## WHAT IS BEING ASKED
The answer should consist of the records below, repeated exactly, and no pictures.
§ §
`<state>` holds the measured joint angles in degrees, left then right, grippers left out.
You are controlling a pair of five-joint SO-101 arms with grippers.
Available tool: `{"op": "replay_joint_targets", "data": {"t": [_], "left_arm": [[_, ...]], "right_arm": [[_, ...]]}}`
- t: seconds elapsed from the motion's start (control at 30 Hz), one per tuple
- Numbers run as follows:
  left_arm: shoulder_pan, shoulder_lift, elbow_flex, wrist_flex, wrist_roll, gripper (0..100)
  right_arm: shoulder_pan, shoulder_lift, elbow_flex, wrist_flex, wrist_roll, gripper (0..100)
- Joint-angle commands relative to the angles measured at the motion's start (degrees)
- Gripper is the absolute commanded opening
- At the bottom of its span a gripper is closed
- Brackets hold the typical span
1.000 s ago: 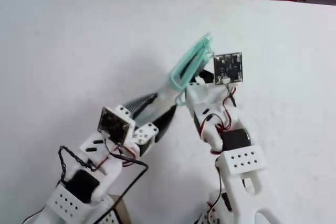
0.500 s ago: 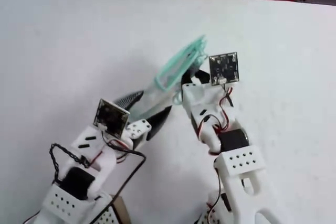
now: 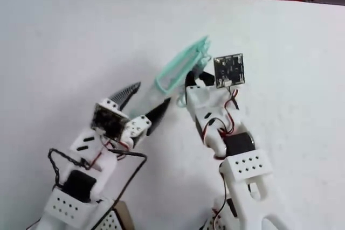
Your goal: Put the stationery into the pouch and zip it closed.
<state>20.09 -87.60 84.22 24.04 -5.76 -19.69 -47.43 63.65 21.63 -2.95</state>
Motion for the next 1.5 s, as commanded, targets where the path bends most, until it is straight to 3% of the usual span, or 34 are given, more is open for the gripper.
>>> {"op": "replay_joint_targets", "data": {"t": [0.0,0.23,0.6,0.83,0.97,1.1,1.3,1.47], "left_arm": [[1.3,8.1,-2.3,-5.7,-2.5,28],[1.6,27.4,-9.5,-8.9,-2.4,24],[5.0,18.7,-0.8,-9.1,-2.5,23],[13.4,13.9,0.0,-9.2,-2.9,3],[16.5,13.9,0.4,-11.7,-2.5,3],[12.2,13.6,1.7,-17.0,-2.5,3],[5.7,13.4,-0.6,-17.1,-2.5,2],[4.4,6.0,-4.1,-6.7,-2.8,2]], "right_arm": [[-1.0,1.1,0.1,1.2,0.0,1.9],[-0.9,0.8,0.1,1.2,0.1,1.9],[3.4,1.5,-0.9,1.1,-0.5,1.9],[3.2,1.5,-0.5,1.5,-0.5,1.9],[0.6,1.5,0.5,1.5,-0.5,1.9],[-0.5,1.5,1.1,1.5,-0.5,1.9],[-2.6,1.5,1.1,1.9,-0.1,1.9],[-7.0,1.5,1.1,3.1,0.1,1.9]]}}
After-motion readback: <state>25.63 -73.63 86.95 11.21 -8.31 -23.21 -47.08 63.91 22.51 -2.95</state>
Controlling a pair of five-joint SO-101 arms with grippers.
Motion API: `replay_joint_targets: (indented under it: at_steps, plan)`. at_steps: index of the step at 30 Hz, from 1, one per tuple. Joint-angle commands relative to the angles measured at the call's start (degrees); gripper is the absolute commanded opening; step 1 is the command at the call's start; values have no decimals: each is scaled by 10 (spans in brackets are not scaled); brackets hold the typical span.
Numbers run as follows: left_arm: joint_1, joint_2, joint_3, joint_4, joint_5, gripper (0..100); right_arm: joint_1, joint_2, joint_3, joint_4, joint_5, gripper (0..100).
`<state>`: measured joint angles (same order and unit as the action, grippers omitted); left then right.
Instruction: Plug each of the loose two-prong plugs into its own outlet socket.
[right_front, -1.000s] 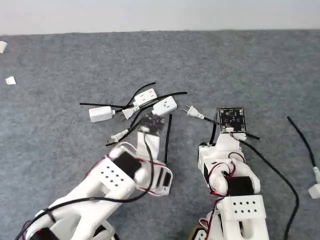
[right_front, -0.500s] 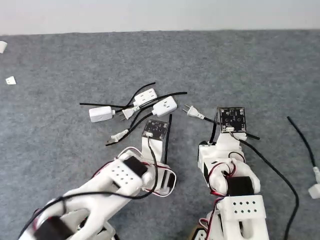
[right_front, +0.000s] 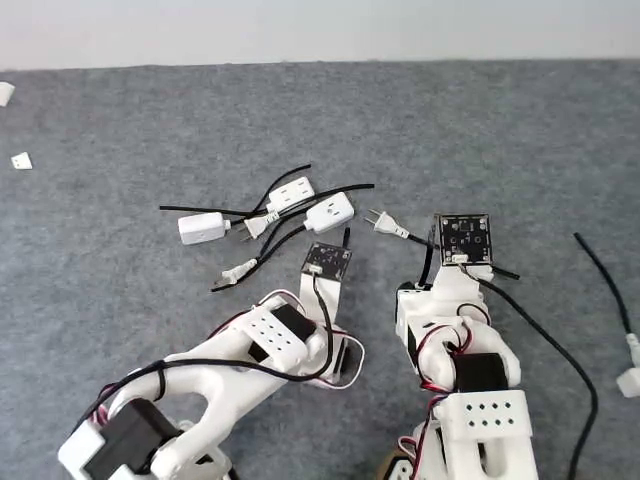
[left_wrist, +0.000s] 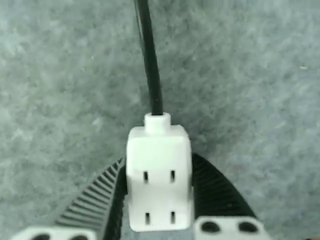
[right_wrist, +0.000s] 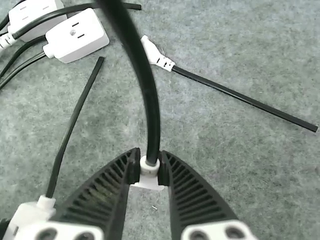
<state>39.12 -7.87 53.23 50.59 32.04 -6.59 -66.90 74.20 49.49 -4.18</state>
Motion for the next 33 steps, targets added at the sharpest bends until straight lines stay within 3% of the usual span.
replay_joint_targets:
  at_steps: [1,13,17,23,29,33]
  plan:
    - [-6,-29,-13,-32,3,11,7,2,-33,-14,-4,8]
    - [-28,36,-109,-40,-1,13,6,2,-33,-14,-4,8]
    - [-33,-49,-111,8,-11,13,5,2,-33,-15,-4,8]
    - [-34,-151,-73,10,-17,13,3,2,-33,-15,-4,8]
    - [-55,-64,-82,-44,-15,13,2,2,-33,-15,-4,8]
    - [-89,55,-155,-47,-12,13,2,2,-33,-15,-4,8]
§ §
## RESPONSE
`<state>` holds the measured joint angles in degrees, left then right, grippers left out.
You are controlling a pair of five-joint SO-101 arms with grippers.
Available tool: `{"op": "replay_joint_targets", "data": {"t": [_], "left_arm": [[_, ...]], "right_arm": [[_, ...]]}}`
- t: seconds elapsed from the motion's start (control at 30 Hz), one per tuple
- Numbers run as follows:
  left_arm: shoulder_pan, shoulder_lift, elbow_flex, wrist_flex, wrist_roll, gripper (0..100)
  right_arm: shoulder_pan, shoulder_lift, elbow_flex, wrist_flex, wrist_roll, gripper (0..100)
- Joint-angle commands relative to the angles measured at the motion's start (degrees)
- Gripper is the absolute commanded opening
- At the bottom of its span a gripper is closed
- Brackets hold the typical span
1.000 s ago: 
0.500 s ago: 
now: 
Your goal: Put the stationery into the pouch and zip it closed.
<state>20.09 -87.60 84.22 24.04 -5.76 -19.69 -47.43 63.65 21.63 -2.95</state>
Motion for the next 1.5 s, as commanded, targets where the path bends most, until it is straight to 3% of the usual span, or 34 are given, more is open for the gripper.
>>> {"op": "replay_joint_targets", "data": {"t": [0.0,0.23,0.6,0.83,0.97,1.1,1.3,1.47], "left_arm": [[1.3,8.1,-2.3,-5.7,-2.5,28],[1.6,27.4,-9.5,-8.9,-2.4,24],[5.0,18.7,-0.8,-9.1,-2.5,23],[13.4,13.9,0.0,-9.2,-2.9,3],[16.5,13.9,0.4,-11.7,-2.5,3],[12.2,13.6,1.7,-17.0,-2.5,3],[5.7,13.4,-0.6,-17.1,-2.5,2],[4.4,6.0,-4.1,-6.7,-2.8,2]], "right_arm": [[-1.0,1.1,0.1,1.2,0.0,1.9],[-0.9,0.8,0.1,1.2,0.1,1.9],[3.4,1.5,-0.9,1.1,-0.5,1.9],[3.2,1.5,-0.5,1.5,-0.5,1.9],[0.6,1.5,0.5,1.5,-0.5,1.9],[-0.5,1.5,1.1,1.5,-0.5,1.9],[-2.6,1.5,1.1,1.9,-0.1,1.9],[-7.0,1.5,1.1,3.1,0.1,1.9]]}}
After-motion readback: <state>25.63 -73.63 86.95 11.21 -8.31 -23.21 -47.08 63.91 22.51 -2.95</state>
Controlling a pair of five-joint SO-101 arms with grippers.
Motion API: `replay_joint_targets: (indented under it: at_steps, plan)`. at_steps: index of the step at 30 Hz, from 1, one per tuple. Joint-angle commands relative to the angles measured at the call's start (degrees); gripper is the absolute commanded opening; step 1 is the command at the call's start; values have no decimals: each is scaled by 10 (spans in brackets are not scaled); brackets hold the typical span.
Numbers run as follows: left_arm: joint_1, joint_2, joint_3, joint_4, joint_5, gripper (0..100); right_arm: joint_1, joint_2, joint_3, joint_4, joint_5, gripper (0..100).
`<state>`: measured joint angles (same order and unit as the action, grippers omitted); left then right.
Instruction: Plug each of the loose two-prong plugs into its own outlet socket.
[right_front, -1.000s] 
[right_front, -0.500s] 
[right_front, +0.000s] 
[left_wrist, +0.000s] 
[right_wrist, +0.000s] 
<state>39.12 -7.87 53.23 50.59 32.04 -6.59 -66.90 74.20 49.49 -4.18</state>
Motion for the next 33 steps, targets added at the sharpest bends until straight lines stay within 3% of the usual span.
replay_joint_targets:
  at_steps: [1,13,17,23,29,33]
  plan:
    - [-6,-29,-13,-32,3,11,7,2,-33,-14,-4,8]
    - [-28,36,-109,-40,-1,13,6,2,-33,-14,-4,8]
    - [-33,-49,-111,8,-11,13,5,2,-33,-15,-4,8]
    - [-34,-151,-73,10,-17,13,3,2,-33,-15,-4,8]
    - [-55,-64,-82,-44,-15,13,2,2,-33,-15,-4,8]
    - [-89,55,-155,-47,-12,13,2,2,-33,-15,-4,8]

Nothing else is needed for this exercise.